Dealing with Interfering Parents

Parents are meant to look after you and keep you safe. Their job is also to make sure that you grow up to be smart enough to make good decisions for yourself and your life. If they do their job well, then they can safely release you into the world to live your life the way you see fit. This includes choosing the best partners. When your parents let you go, they should trust you to do what’s best for you. However, for many parents, that’s just impossible to do.

These are the parents that you’re literally terrified to take home your latest guy to meet. They tend to always do something that will either embarrass you to death or scare the guy off. Sometimes they manage to do both.

Your father may want to fire questions at your guy about his past, present and what he plans to do in the future. Worse yet, he may actually ask that horrible question of what this guy’s intentions are where you’re concerned. This is always the one that can make you want to crawl into the woodwork.

Your mother may decide that no one is good enough for you nor will there ever be anyone that is. This means that she’s most likely going to find many ways to keep you near her and away from men. Sadly, these are the mothers whose daughters don’t get a chance to live their own lives until the mothers have crossed over into the great beyond. These are unhealthy relationships and certainly don’t help the daughters to have the normal lives they’re meant to have.

Whether or not your parents act like this or worse, there are some ways that you can deal with the situation other than just living on the other side of the world from them and pretending that you’re not in a relationship of any kind. You need to prepare your guy for his first meeting with your parents. This may or may not be simple to do depending on his personality. If he’s understanding, you’ll be able to explain all about your parents to him and he’ll simply follow your lead. If he’s a bit of a wimp, he’ll probably run away as soon as you’ve explained what your parents are like. In that case, it is better that you know now.

Next, talk to your parents. Let them know in no uncertain terms that you won’t tolerate them treating your new guy any way that’s disrespectful. Give them a list of what they may and may not ask him. Warn them that if they do anything to deliberately embarrass you that it will be the last time they ever get to meet another one of your boyfriends. Then, remind them that they have raised you to have good judgment and that they need to trust that you’re using it when selecting the men you date.

When you’ve explained everything to them, that gives them the chance to do the right thing and make you proud by welcoming your new guy into their home. Otherwise, they’re showing you that you have no option but to keep them away from the men in your life.

Admitting That You Are In an Abusive Relationship

Too many women these days allow themselves to be caught up in very unhealthy relationships. Even though women are more enlightened and well educated than ever before, it doesn’t seem to stop them from becoming involved with men that aren’t any good for them. No one can know for sure whether or not the new man they just met and are starting to get to know is going to turn out to have an abusive personality. However, there are some signs that will appear during the course of a relationship that should trigger alarm bells that you are in an abusive relationship.

Once you know that you’ve got yourself into a mess with an abusive man, it then becomes difficult to admit that you allowed this to happen to yourself.
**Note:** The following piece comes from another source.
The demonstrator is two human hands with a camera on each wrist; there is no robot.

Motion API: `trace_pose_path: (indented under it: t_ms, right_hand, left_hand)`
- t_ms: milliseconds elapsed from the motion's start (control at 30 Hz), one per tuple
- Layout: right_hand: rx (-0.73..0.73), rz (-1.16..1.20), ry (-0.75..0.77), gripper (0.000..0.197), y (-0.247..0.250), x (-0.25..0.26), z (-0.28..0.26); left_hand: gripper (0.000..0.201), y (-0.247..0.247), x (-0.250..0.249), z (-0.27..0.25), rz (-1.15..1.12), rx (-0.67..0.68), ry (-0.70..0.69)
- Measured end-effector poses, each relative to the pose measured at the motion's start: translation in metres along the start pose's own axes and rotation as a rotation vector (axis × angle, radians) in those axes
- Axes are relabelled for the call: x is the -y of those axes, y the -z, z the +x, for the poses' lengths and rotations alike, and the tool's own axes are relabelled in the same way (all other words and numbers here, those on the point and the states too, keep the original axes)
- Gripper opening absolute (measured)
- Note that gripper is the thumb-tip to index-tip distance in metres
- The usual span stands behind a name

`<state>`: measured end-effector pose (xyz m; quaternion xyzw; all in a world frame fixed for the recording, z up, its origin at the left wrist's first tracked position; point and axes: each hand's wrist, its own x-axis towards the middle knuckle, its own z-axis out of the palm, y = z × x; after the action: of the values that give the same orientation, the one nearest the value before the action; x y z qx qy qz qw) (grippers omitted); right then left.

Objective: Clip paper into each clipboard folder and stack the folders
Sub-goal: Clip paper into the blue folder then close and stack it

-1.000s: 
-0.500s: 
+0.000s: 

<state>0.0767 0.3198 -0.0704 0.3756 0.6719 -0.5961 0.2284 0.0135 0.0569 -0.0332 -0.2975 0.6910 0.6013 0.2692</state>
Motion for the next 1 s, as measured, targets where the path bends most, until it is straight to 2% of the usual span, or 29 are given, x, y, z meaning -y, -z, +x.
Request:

Many women deny it and hide it because they don’t want to be embarrassed at what their friends and family will think of them. This is even more pronounced when the friends and/or family warned them against getting involved with this particular man. They just don’t want to hear the words “I told you so.”  While that may seem like a reason to endure your abusive relationship, it’s not a good reason to risk your life. Make no mistake; each day you remain in your abusive relationship is another day that you’re risking your life.
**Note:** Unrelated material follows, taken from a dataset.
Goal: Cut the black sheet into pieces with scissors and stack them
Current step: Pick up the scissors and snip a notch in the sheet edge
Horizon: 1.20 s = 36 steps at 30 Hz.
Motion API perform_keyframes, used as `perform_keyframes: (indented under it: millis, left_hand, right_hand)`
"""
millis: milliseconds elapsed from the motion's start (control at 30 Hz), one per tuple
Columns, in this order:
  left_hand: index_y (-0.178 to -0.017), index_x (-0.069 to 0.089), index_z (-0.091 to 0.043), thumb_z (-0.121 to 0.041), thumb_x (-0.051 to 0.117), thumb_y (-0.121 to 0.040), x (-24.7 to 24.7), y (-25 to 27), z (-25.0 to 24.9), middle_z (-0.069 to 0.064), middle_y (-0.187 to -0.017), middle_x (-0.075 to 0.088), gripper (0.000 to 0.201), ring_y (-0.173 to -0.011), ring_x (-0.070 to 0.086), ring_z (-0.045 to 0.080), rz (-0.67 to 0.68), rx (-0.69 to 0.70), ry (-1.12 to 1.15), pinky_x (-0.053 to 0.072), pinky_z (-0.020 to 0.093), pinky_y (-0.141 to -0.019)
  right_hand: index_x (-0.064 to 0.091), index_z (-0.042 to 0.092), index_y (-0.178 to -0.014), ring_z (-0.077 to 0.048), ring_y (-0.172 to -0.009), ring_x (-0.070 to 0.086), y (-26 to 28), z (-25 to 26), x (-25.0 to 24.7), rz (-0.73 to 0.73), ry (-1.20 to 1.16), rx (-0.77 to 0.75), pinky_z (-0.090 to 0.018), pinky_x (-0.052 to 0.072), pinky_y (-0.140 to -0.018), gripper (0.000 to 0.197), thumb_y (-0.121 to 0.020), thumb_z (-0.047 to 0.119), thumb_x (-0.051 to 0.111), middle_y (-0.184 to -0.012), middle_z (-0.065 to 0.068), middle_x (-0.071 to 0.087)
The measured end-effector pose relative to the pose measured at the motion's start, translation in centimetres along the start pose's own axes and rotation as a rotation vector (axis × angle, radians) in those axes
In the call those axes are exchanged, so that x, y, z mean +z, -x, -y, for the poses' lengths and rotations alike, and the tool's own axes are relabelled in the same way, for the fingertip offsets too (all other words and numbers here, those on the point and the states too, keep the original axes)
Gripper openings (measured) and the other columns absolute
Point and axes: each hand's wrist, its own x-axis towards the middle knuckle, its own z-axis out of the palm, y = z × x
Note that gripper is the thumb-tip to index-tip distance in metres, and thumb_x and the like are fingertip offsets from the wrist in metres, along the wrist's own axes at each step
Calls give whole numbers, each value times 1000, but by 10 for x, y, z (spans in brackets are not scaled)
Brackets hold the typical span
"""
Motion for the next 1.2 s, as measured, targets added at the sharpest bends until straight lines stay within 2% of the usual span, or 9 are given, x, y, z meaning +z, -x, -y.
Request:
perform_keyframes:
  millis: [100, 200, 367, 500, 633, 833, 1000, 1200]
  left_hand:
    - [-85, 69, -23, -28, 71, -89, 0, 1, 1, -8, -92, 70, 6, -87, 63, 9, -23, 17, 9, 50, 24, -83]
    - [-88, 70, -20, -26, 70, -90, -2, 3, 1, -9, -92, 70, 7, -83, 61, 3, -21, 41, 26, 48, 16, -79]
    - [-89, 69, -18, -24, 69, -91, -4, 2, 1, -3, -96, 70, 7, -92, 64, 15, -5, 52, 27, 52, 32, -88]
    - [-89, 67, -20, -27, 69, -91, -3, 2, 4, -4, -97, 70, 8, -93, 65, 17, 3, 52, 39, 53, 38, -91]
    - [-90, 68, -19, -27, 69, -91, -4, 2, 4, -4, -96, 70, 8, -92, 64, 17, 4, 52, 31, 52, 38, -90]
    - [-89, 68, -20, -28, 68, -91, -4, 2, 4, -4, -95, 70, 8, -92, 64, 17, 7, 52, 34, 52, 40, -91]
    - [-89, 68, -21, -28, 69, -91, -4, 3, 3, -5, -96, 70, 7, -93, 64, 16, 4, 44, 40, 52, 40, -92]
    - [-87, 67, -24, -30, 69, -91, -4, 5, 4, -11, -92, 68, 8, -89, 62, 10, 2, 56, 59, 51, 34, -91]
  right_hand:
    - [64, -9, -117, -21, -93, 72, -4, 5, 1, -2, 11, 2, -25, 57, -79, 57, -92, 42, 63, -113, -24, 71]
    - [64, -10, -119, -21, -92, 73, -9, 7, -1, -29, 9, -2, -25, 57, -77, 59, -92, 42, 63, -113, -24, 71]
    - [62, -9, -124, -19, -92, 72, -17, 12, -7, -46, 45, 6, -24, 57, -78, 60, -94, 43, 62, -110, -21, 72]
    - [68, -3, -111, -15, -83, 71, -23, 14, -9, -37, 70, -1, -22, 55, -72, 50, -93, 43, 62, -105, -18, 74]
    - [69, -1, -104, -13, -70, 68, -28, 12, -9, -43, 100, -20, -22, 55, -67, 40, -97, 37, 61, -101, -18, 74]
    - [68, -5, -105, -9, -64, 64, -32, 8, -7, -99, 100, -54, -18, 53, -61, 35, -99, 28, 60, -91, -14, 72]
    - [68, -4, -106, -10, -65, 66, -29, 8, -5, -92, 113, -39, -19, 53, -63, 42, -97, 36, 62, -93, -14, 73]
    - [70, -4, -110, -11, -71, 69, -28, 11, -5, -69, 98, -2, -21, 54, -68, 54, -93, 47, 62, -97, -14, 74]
You may already be familiar with the signs of abuse. This man will isolate you from all of your friends and family. He may do it slowly over time or he may do it as soon as you’re married to him, but he WILL do it. He doesn’t want you to have anyone to turn to when he decides to hurt you again. This is something else that’s a bit twisted: he must understand that what he’s doing to you is wrong or he wouldn’t be worried about you telling anyone else. Yet, he’ll blame you each time he hurts you.

There are all sorts of types of abuse in relationships. Of course, there is the physical, which is highly dangerous, but there’s also mental and emotional abuse. In their own way, these can be just as damaging as being hit physically.  This type of abuse erodes self-confidence and self-esteem. You start to doubt your every thought after enough of this abuse.
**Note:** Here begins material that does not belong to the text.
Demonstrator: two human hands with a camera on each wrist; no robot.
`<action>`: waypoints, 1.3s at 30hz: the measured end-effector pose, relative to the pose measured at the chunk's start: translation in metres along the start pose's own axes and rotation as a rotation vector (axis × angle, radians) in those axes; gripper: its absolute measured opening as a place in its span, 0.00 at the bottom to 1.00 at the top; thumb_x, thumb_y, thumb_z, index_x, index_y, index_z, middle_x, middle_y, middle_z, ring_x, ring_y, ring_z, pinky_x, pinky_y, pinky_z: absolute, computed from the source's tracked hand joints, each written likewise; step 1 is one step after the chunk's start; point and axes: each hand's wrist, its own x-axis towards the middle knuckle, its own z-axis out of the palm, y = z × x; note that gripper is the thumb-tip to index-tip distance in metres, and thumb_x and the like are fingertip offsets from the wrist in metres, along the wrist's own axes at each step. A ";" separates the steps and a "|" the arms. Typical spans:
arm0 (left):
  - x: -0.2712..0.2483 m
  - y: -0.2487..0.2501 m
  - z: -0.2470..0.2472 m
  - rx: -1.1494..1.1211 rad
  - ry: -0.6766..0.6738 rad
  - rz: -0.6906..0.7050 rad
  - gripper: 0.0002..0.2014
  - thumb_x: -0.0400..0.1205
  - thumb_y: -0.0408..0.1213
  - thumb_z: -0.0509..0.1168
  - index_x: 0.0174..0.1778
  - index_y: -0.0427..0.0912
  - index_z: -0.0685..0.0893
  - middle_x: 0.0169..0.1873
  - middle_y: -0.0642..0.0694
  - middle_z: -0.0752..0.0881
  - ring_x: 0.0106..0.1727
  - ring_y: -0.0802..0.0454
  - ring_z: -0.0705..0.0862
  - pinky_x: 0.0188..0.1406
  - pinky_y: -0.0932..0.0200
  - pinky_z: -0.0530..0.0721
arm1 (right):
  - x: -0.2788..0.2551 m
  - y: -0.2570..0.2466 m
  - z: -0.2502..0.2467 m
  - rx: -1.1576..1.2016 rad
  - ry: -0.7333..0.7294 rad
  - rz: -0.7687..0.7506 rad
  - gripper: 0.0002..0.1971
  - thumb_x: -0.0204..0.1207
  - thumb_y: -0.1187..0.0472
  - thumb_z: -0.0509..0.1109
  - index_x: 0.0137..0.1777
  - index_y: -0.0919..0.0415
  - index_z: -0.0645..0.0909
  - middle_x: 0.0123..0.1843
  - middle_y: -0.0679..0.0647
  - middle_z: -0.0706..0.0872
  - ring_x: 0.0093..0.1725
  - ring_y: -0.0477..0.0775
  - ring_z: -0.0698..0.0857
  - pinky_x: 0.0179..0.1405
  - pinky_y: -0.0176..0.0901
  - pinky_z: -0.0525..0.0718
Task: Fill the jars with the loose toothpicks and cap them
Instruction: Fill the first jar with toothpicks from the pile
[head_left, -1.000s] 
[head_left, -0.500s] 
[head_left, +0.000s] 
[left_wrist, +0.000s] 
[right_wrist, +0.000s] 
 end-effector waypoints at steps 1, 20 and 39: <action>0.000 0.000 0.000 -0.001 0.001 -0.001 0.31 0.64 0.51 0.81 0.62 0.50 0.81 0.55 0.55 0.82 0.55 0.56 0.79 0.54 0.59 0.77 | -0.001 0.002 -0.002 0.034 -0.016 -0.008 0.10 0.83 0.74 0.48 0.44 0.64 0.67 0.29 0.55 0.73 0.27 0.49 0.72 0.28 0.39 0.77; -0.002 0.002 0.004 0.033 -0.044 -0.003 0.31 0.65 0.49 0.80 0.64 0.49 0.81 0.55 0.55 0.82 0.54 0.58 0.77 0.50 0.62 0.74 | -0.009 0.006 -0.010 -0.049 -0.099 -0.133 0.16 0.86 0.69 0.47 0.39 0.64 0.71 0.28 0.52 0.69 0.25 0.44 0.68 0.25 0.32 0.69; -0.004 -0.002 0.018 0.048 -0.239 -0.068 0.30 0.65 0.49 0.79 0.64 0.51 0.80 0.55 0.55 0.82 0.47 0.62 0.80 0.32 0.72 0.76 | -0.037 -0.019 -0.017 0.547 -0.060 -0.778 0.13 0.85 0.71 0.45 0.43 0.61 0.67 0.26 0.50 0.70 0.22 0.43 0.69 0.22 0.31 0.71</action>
What you need to do next is seek help from someone that can help you escape. If you have managed to get yourself trapped in an abusive relationship and you feel you have nowhere to go and you don’t have access to any money, there are places that will assist you in getting these things. They will help you if you have children, too.

Don’t think for one second that you’re stuck in this situation. All you have to do is admit that you’re in trouble and contact someone that will help. There are even places that will hide and protect you from your spouse if he’s particularly dangerous. Never believe that you’re better off staying than fleeing. If you do, it just may be carved on your gravestone one day.